“Baby Tears” is one of the most popular aquarium plants available and is popular as a foreground and midground plant. It has very small leaves and will stay short to cover the bottom under high lighting or will grow taller and bushier under moderate lighting. However, as is often the problem with common names, when we discuss “Baby Tears”, we may be talking about different plants. There are several plants that may be referred to as “Baby Tears”. That description above can apply to any of them. They all have small roundish leaves and grow in similar conditions…so which is the “real” one? That’s as tough to answer as the sneakers/tennis shoes/running shoes/trainers name debate.
“Baby Tears” vs. “Pearl Grass”
The two most common “Baby Tears” available to aquarists are Hemianthus micranthemoides (also called “Dwarf Baby Tears” or Pearl Grass) and Micranthemum umbrosum (the species most often known as Baby Tears, also called “Giant Baby Tears”). The main difference between these two plants is in the leaf shape. M. umbrosum (“Baby Tears”, from here on out) generally has round, almost completely circular leaves. H. micranthemoides (“Pearl Grass”, for the rest of this blog) has elongated leaves, more tear-dropped or elliptical in shape.
Both of these plants have almost identical care and can usually be used interchangeably but there are some small differences here too. Baby Tears is usually easier to care for and tends to grow a bit faster than Pearl Grass, but Pearl Grass is a better foreground plant that will stay shorter and have smaller leaves under high light. Baby Tears tends to be taller and bushier but either can be pruned and trimmed to maintain a height or growth pattern. Both plants can be grown in bunches or on a surface like driftwood, rock or a plastic mat to form a thicker carpet; use fishing line or string to hold it in place under the roots start to attach.
Glossostigma: A Third Look-alike
Another plant, Glossostigma elatinoides (usually shortened to “Glosso”) is also very close to Baby Tears and Pearl Grass in appearance and is sometimes confused with these two plants. It has pairs of small, round leaves that are somewhat in between Baby Tears and Pearl Grass in shape, a rounded teardrop but with the widest and roundest part of the leaf at the end rather than by the stem. They stay short and small under very high light but the leaves will become bigger and taller under lower light. This plant can also be planted in the same way by attaching it to a hard surface or planting each stalk individually until it begins to spread on its own.

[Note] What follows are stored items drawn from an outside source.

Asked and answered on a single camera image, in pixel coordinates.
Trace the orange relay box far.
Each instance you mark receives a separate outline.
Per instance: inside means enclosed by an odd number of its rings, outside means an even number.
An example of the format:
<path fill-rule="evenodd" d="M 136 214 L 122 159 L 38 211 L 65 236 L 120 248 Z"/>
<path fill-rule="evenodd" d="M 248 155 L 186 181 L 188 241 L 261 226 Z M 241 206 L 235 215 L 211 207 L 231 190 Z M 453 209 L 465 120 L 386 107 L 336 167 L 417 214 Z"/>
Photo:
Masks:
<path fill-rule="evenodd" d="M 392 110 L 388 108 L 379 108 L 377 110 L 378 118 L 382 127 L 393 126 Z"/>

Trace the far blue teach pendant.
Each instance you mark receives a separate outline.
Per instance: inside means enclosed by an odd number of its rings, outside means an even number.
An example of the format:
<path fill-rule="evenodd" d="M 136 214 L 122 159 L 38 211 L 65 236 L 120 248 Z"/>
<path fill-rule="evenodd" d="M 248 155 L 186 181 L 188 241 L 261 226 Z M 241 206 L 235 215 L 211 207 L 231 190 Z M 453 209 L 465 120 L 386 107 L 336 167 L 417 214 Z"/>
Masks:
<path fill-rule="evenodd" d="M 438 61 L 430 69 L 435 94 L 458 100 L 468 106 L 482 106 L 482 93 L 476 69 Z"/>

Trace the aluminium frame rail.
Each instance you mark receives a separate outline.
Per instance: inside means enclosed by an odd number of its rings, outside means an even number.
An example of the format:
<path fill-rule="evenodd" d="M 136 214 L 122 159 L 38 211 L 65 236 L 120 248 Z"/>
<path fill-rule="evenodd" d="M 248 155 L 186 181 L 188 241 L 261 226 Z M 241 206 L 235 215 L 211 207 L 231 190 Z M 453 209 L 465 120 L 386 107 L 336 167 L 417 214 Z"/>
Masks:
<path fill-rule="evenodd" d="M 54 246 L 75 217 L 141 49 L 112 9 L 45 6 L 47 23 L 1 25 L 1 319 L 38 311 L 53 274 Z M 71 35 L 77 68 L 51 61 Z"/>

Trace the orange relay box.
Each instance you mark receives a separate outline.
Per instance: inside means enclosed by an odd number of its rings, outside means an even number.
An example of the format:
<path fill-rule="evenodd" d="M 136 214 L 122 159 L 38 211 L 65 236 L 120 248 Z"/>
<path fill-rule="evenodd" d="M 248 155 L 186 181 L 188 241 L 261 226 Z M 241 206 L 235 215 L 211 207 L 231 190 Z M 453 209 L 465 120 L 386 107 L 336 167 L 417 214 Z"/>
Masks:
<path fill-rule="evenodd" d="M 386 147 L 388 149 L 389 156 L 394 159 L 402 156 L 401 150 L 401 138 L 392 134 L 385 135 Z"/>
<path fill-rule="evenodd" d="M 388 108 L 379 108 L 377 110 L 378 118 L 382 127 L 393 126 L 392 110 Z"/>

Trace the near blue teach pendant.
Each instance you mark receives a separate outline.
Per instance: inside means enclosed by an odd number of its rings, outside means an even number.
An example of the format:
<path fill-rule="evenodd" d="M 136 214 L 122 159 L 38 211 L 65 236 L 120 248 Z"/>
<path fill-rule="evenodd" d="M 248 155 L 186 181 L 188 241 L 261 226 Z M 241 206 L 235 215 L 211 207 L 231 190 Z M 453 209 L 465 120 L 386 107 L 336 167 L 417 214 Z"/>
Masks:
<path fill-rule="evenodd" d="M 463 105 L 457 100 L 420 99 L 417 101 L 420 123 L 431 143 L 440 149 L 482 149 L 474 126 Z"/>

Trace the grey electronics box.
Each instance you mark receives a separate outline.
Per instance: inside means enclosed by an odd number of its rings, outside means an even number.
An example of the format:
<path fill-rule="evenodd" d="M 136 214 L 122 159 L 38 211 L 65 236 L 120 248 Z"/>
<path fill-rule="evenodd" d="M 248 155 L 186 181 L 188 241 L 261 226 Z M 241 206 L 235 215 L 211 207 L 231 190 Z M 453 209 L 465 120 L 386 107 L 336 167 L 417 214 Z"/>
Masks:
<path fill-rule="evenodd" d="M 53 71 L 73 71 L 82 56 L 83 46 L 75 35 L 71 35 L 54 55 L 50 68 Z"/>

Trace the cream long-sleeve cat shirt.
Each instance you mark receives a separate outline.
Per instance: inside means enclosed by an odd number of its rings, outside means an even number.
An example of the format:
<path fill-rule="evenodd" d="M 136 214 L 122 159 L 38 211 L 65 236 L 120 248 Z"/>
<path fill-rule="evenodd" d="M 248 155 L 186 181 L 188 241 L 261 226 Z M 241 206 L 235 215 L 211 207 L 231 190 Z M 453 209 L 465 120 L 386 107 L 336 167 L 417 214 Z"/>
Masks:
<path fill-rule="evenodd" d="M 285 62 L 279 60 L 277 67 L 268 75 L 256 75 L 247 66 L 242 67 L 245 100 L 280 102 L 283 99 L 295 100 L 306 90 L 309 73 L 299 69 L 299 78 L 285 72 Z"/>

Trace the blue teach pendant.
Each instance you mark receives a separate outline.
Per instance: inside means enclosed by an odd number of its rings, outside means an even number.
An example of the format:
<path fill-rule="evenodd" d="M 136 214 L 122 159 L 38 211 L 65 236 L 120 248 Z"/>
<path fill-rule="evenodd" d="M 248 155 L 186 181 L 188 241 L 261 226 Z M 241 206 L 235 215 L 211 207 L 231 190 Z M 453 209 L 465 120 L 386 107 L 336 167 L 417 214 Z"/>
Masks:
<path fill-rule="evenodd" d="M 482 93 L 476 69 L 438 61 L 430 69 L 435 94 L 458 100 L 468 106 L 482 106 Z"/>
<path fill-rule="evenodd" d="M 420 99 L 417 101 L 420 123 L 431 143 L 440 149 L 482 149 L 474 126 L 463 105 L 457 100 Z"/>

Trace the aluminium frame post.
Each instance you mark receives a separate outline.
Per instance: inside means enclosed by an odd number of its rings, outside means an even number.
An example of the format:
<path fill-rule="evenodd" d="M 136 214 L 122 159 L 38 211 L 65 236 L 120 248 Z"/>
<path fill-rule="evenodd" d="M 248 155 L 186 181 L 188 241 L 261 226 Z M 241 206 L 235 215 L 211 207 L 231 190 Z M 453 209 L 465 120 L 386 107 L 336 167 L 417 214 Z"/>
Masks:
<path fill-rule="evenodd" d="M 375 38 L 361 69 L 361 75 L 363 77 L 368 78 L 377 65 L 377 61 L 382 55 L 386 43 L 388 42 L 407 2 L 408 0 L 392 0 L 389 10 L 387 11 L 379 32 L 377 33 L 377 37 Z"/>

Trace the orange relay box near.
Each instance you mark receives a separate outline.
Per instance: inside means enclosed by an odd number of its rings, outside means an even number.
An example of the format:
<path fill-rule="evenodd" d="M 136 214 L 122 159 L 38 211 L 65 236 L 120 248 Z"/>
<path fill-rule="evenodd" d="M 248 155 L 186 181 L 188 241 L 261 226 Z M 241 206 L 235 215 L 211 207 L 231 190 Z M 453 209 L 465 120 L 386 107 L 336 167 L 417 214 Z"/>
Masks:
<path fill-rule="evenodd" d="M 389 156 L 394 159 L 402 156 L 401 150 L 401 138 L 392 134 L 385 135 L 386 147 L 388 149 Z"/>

Oct 2016 UPDATE: Recent publications have listed that the Pearl Grass found in the aquarium trade may correctly be Hemianthus glomeratus, not H. micranthemoides. Though these two plants are very similar, they have some slight differences in native range and in the flowers. H. micranthemoides may actually be essentially extinct and it is thought that the Pearl Grass known to aquarists in the recent hobby is likely H. glomeratus.